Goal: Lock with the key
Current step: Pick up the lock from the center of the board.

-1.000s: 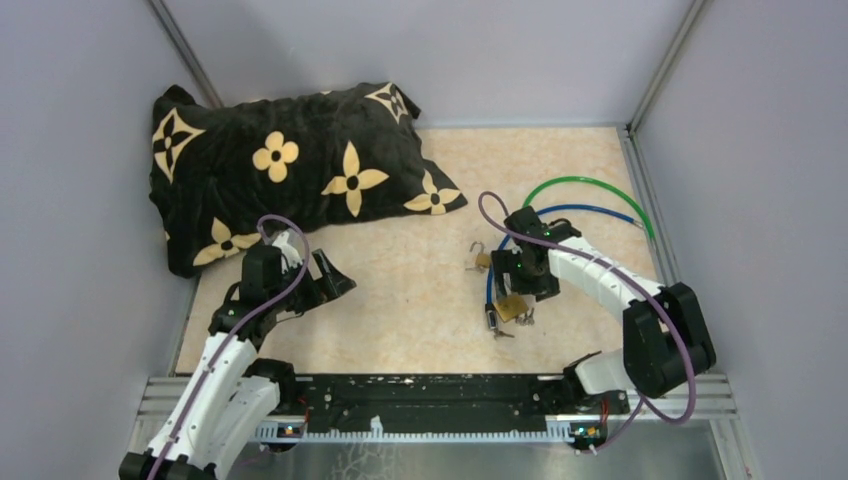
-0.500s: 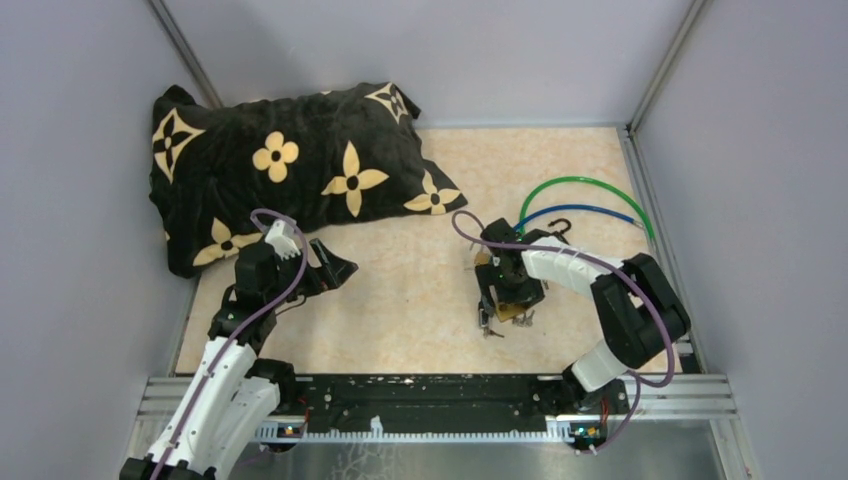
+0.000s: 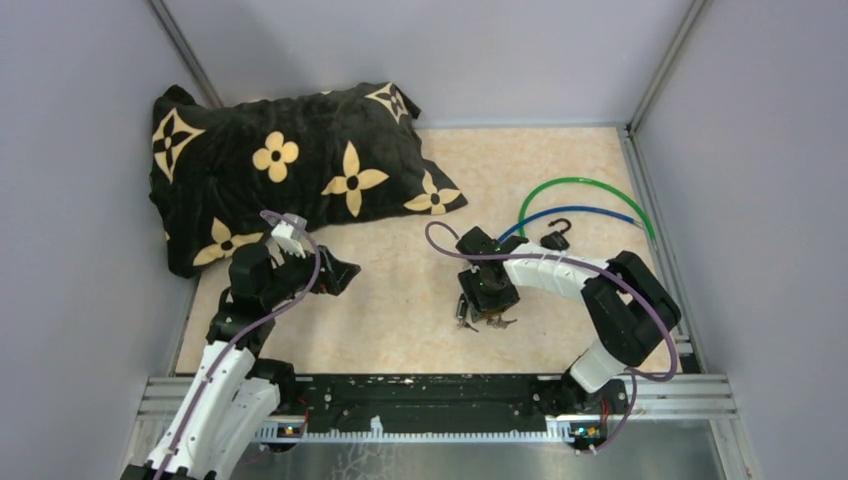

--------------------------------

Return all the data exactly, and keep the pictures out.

(Task solution):
Goal: Lock with the key
Current step: Pick up the lock from the center of the board.

-1.000s: 
-0.500s: 
+0.000s: 

The answer to this exercise has been fully stated.